The ROIC noise has been measured through digitization of ROIC output through a 16 bit off-chip digitizer. The ROIC output data has been acquired through DAQ and noise has been computed and plotted in Figure 11.

The charge handling capacity has been measured using the linearity plot and we have achieved 15 Me at saturation as shown in Figure 10. The ROIC output saturates at 1.05 V and at average digital count of 20000 as shown in Figure 12. The ratio of charge handling capacity and average saturation counts provide ROIC conversion gain of 750 e^-/count. The average noise is 1.35 counts as shown in Figure 11. The equivalent average pixel noise has been computed as 1016 e^-, as measured at 5 MHz pixel rate. Experimental results show 99.9% linearity at 77 K compared to its value at room temperature of 99.8%.

The device can read currents from 10 pA to 12 nA range and its injection efficiency is 99.8%. The measurement test setup is shown in Figure 13. Detailed test results and comparison are given in Table 1. Figure 14 shows micrographic view of die.

5. Conclusion

The proposed ROIC circuit has low input impedance and it can extract maximum signal from a detector. The ROICs also support bias tunability through external voltage V_{DET_ADJT}. This bias voltage optimization can be used for the optimization of integrated spectral performance of infrared detectors. The average charge handling requirements of quantum dot infrared detector is 10 to 15 Me along with snapshot mode of integration. The ROIC design presented here meets both requirements along with high injection efficiency, linearity, with low noise and medium power. The circuit has been tested at room temperature and at cryogenic temperatures (77 K). The ROIC performance is highly stable at these temperatures.

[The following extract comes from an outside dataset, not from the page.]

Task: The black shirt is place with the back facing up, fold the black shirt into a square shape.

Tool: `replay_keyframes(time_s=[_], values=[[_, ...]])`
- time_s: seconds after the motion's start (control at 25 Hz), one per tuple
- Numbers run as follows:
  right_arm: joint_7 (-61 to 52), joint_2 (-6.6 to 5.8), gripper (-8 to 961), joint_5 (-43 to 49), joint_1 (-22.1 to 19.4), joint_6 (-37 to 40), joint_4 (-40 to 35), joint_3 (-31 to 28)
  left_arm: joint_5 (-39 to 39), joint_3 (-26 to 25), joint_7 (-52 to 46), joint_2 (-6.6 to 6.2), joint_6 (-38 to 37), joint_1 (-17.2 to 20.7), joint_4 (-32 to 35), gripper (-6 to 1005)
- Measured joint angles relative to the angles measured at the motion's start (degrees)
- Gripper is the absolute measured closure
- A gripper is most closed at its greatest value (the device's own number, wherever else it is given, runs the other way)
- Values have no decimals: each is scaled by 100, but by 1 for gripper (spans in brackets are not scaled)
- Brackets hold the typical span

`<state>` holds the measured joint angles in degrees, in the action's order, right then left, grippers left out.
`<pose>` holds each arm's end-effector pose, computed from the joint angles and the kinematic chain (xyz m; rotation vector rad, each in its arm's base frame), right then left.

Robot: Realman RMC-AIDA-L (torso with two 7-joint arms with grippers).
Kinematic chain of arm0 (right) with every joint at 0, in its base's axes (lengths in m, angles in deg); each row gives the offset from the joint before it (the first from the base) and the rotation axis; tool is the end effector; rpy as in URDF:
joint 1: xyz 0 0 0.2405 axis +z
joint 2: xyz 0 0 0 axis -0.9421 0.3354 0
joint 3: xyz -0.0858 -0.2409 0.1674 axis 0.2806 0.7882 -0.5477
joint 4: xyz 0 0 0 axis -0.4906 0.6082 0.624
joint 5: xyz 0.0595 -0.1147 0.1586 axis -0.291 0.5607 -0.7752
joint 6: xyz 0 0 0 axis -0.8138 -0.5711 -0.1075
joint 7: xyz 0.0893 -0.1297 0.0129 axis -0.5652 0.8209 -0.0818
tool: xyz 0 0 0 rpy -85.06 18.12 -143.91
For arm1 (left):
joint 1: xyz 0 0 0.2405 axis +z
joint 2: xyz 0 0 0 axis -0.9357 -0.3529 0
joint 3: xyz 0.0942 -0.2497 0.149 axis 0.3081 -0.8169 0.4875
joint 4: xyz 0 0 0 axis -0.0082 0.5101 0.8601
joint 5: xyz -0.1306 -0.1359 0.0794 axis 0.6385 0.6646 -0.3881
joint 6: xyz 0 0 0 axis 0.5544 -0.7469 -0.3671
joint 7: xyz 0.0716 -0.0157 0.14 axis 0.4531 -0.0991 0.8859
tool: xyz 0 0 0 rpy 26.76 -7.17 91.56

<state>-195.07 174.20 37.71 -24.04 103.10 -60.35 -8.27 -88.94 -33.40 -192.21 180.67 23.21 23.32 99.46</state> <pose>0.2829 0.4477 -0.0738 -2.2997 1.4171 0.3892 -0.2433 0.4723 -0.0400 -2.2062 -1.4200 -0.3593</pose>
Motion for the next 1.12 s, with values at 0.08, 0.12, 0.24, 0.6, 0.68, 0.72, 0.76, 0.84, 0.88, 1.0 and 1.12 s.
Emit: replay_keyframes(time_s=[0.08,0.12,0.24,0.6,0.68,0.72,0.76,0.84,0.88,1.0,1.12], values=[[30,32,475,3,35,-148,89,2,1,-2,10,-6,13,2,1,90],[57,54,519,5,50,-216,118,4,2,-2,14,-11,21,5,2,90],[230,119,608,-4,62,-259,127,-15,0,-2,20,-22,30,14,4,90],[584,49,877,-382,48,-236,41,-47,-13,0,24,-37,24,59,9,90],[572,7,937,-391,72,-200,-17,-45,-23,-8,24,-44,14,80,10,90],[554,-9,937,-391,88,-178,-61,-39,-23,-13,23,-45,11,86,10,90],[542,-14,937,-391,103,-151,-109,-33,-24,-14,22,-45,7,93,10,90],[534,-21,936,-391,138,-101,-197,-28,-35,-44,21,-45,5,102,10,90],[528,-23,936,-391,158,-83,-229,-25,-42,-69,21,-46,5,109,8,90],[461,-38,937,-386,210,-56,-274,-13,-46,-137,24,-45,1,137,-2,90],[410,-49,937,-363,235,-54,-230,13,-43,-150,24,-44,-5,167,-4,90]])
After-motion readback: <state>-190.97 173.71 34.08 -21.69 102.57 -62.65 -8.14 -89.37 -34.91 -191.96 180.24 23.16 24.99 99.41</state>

Acknowledgement: The authors acknowledge with thanks the support extended by Shri Tapan Mishra, Director, Space Applications Centre, Ahmedabad, India. The authors also acknowledge with thanks the valuable suggestions made by Mr. Sandip Paul. We would like to thank Shri Saji A Kuriakose, Deputy Director, Sensor Development Area, Space Applications Centre, Ahmedabad, India for their support and VLSI Design Group, IIT-Bombay for insightful discussions on placement and routing of ROIC.